20210704

Cavadoude, Portugal

Já repararam naquelas pessoas que seguram o sorriso por mais tempo que o necessário? De tal forma que quando se cruzam com o transeunte seguinte assustam-no com uma fileira rasgada de dentes luzidios destinada ao anterior? Esqueçam. Encontrei um campeão. Um mastodonte de expressividade. Um guardião da longevidade bonacheirona. Este fenómeno, depois de um jocoso cumprimento matinal, consegue manter a frescura da bonomia por mais de 150 metros, enquanto aguarda o sinal verde na passadeira, espreita as notícias da montra da tabacaria e até durante o café (embora, diga-se em abono da verdade, muitas vezes lhe escorra um fiozinho de cafeína pelo canto da boca).

Lisboa, Portugal

Hoje, alertado por uma conversa cruzada sobre o meu Bacalhau à Brás, cheguei à triste conclusão de que não há nada que eu costume dizer. “Como eu costumo dizer”, diziam na mesa ao lado e, zás!, uma banalidade. Esta máxima de empoderamento que eleva o orador à categoria de citado, escapa-se-me. Dei voltas à cabeça, puxei pela dita, remoí a batata até a deixar em palha, e nada! Não me surge mesmo nada que eu costume dizer. Que terrível sensação de vazio. Que animal sem hábitos sou eu. A minha prestação numa qualquer conversa fica assim manca, efémera, sem um pilar de sabedoria onde se ancorar. Que maravilhoso e tranquilizador fecho de diálogo é ouvir “Como eu costumo dizer, cá se fazem, cá se pagam.”, ao qual respondemos com um sorriso benevolente e um imperceptível anuir de cabeça. É isto que congrega ouvintes; que junta magotes. Estarei então condenado ao discurso disperso, errático e mutante? Ao irremediável monólogo? Ãh…?

Vale Seco, Portugal




Ontem não fiquei em casa. Saí.

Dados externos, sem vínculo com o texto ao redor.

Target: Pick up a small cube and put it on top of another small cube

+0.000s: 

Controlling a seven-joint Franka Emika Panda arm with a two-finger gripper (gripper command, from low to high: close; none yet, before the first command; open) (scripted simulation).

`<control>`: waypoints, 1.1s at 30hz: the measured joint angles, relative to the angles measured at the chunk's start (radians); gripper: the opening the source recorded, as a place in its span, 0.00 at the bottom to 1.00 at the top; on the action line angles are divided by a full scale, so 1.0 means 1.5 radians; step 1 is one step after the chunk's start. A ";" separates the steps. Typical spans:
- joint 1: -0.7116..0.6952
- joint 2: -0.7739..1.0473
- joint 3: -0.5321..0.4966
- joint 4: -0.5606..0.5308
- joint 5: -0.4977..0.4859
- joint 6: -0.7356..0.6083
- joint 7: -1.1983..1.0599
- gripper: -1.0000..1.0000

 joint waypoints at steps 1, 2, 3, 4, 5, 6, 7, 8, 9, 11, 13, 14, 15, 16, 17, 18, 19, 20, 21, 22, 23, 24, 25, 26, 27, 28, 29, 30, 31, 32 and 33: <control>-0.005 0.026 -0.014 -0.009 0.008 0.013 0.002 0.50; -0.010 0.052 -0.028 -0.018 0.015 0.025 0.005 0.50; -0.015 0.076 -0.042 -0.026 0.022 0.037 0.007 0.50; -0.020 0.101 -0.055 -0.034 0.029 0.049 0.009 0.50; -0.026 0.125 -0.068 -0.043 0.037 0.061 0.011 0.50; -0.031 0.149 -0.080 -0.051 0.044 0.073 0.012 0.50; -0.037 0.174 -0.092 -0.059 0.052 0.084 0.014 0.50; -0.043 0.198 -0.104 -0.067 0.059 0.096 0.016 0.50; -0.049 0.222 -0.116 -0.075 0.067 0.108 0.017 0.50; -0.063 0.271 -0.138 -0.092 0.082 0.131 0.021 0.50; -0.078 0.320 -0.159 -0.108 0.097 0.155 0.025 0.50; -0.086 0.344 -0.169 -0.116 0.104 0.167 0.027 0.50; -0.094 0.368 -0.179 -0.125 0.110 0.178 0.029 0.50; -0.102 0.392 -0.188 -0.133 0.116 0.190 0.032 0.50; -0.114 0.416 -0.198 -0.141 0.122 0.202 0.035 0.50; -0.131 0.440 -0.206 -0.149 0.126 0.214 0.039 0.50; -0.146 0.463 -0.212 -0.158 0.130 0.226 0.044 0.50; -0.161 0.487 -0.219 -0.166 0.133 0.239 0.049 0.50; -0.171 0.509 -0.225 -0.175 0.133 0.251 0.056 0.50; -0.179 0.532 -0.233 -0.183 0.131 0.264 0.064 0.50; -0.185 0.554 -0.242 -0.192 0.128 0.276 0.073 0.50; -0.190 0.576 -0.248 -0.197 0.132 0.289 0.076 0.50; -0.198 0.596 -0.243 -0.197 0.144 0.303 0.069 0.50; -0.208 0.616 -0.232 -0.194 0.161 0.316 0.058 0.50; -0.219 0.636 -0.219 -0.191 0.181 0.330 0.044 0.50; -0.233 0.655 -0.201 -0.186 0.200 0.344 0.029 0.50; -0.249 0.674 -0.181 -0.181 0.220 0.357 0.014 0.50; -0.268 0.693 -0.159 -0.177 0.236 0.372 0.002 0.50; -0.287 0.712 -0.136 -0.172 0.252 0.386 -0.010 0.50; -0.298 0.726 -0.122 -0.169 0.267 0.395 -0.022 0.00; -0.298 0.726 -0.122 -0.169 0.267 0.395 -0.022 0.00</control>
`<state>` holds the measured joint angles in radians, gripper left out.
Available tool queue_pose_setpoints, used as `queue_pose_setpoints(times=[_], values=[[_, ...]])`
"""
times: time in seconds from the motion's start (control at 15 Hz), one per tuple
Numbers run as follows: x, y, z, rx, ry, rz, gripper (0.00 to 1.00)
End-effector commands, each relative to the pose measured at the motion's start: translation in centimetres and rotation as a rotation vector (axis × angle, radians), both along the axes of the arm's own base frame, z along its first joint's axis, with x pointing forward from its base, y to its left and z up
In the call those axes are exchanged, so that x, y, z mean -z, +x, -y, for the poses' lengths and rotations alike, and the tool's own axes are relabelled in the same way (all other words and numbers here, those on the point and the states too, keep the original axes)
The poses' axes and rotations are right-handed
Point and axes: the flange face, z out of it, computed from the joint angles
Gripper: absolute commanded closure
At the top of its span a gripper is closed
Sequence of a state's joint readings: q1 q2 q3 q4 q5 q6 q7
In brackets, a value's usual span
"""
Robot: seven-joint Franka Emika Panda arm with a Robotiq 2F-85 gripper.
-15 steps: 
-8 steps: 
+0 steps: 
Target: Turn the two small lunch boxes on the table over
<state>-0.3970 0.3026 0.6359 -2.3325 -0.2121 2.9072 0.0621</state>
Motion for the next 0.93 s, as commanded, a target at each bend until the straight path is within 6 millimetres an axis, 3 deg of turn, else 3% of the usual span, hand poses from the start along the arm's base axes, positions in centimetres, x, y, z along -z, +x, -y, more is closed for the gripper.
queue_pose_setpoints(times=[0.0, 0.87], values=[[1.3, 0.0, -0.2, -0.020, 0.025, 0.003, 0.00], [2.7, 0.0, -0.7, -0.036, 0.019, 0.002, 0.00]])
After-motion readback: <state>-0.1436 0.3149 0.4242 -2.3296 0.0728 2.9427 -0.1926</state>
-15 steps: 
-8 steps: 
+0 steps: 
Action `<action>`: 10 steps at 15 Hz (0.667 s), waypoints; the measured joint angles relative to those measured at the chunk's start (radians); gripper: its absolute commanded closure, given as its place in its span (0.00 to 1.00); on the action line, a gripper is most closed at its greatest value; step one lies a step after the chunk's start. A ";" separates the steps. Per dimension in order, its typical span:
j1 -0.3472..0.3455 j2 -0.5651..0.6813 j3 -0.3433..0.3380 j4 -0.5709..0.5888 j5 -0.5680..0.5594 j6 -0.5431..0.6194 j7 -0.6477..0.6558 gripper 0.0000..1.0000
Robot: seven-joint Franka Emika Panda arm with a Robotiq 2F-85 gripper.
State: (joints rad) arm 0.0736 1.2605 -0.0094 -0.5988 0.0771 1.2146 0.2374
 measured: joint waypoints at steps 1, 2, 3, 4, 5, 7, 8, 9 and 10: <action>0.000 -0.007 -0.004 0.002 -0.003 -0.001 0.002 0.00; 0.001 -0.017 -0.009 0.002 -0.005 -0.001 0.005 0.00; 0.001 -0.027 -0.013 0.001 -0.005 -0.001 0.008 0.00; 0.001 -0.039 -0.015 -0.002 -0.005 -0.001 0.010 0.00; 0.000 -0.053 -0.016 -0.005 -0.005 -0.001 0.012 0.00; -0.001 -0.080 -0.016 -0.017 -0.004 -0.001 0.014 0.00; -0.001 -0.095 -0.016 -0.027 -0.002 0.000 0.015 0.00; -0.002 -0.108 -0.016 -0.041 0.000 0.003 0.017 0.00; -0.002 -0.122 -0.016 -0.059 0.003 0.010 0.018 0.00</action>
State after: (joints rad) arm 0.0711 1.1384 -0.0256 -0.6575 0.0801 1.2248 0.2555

Saí, não para me empanturrar da benesse que é estar em calamidade mas porque atualizar as vacinas do meu filho era assunto emergente.

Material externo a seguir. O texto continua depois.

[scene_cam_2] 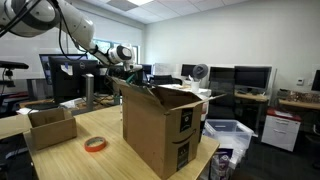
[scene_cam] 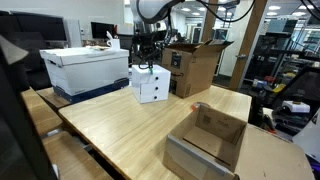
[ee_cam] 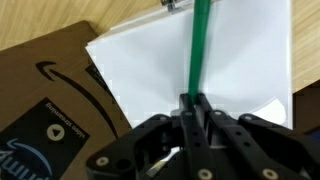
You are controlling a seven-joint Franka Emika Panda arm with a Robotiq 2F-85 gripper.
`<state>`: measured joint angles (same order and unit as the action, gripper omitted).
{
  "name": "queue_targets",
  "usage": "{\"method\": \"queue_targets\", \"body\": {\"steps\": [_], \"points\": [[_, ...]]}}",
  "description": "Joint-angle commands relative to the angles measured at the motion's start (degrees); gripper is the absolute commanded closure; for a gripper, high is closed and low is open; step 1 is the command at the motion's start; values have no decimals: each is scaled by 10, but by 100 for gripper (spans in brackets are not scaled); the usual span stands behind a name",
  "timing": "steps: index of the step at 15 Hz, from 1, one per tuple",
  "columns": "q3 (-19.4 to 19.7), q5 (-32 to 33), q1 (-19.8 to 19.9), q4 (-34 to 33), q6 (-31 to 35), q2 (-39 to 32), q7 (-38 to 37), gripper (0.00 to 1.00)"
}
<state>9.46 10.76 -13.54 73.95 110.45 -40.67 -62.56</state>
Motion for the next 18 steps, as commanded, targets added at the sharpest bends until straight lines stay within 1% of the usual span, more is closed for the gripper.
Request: {"method": "queue_targets", "body": {"steps": [1,2,3,9,10,11,14,16,18], "points": [[-1,18,4,-10,-13,-13,-28,68],[-2,20,4,-10,-15,-13,-28,65],[-2,21,4,-10,-15,-13,-29,61],[-3,29,4,-15,-33,-14,-30,30],[-3,29,4,-16,-34,-14,-31,23],[-3,29,4,-16,-31,-13,-33,19],[-5,27,4,-18,-27,-14,-38,2],[-8,26,4,-20,-30,-16,-35,0],[-15,20,4,-14,-30,-15,-29,0]]}}
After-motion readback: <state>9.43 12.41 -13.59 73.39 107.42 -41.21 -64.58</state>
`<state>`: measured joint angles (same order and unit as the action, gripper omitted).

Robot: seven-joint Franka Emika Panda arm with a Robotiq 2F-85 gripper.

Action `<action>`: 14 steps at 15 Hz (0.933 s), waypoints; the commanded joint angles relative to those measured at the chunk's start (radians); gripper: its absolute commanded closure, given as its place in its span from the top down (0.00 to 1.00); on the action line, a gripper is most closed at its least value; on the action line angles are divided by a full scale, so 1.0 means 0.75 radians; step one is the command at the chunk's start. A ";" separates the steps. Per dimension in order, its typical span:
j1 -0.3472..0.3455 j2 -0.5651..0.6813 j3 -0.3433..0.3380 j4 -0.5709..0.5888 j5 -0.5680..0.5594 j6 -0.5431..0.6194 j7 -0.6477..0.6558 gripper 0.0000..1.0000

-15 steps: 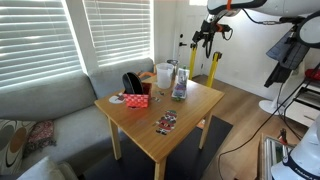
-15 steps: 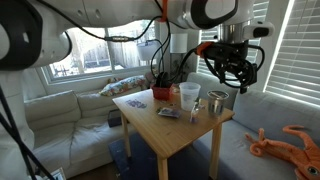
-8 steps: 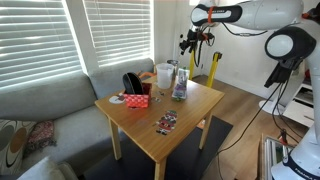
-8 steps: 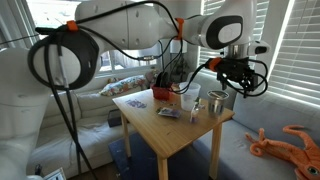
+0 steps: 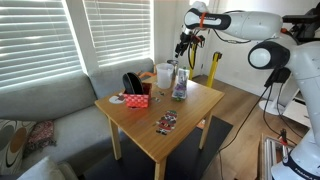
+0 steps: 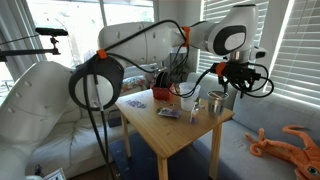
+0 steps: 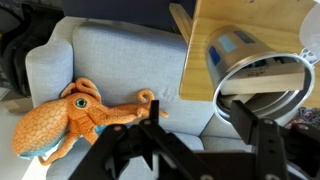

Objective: Pick up the silver cup and then place it on the table

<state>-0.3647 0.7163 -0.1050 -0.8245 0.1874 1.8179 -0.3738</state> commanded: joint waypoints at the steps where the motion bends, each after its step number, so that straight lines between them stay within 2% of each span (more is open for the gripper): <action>1: -0.058 0.109 0.076 0.178 0.010 -0.123 -0.042 0.75; 4: -0.061 0.143 0.076 0.213 0.021 -0.159 -0.046 0.66; 5: -0.065 0.156 0.080 0.228 0.021 -0.162 -0.046 0.54; 6: -0.066 0.167 0.080 0.240 0.021 -0.162 -0.044 0.52; 8: -0.063 0.185 0.082 0.257 0.020 -0.162 -0.048 0.41; 10: -0.057 0.201 0.085 0.275 0.015 -0.162 -0.047 0.38; 11: -0.053 0.207 0.088 0.283 0.012 -0.162 -0.049 0.16; 12: -0.050 0.211 0.089 0.291 0.010 -0.164 -0.047 0.14; 14: -0.044 0.214 0.090 0.302 0.005 -0.171 -0.041 0.01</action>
<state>-0.3972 0.8467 -0.0470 -0.6652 0.1874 1.7293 -0.3966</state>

Vivo como um finado há tantas semanas que a cidade não me reconheceu a expressão fechada. Pela rua eram todos figurantes apressados, irrelevantes ao argumento. 

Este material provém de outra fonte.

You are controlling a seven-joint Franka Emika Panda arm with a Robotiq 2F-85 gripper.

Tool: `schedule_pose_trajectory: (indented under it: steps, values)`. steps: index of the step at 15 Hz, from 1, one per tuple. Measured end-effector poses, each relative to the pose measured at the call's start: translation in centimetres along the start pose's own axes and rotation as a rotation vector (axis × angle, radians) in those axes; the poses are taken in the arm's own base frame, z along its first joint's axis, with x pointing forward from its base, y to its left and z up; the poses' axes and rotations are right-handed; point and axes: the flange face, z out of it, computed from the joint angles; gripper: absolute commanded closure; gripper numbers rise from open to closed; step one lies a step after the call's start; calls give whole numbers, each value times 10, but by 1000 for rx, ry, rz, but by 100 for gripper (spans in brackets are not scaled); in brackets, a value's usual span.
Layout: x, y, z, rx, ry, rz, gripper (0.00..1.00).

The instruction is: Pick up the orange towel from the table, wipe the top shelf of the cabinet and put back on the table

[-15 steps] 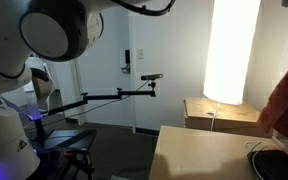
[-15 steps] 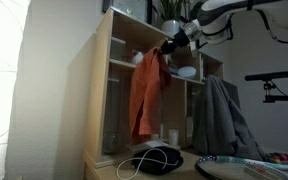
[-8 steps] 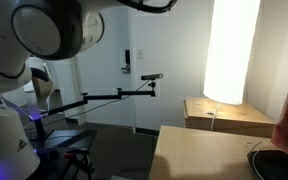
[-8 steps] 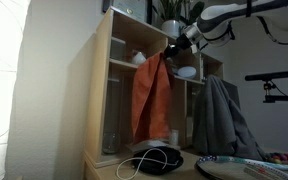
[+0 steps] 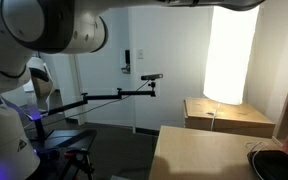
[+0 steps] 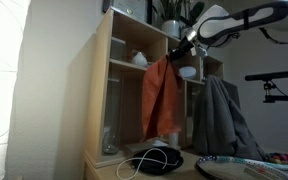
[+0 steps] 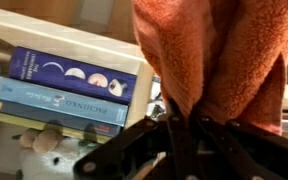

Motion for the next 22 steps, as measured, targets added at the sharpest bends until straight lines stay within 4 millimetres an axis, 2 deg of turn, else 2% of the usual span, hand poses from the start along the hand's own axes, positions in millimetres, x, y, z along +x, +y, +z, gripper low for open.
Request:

Vagueei um pouco por este desanimado filme de Miyazaki, com crianças a brincar às caras escondidas com a natural adaptabilidade que lhes é inata. Vi gente afastada, ciosa da sua área protegida, vi jovens de riso nervoso, e vi gente com máscaras puxadas ao queixo, como um capacete de motorizada displicentemente pousado na testa. 

Torna-se difícil respirar, fazer chegar aos pulmões algum ar livre de informação insidiosa. Se é um conspirador vampiro-asiático, bicho-papão, se um comité formado por baleias revoltadas e cisnes desocupados, um soluço cósmico ou puxão de orelhas divino, o certo é que a lixívia esgotou e todos os dias perdemos momentos únicos e ganhamos dores que se vão repetir ainda por muito tempo. 

No regresso a casa senti que a nortada fria me apressava a chegada à casamata. E, curioso, dei por mim a evitar pisar uma máscara desprotegida, caída no chão; não sei se por receio de contágio se por respeito a quem nela confiou a vida.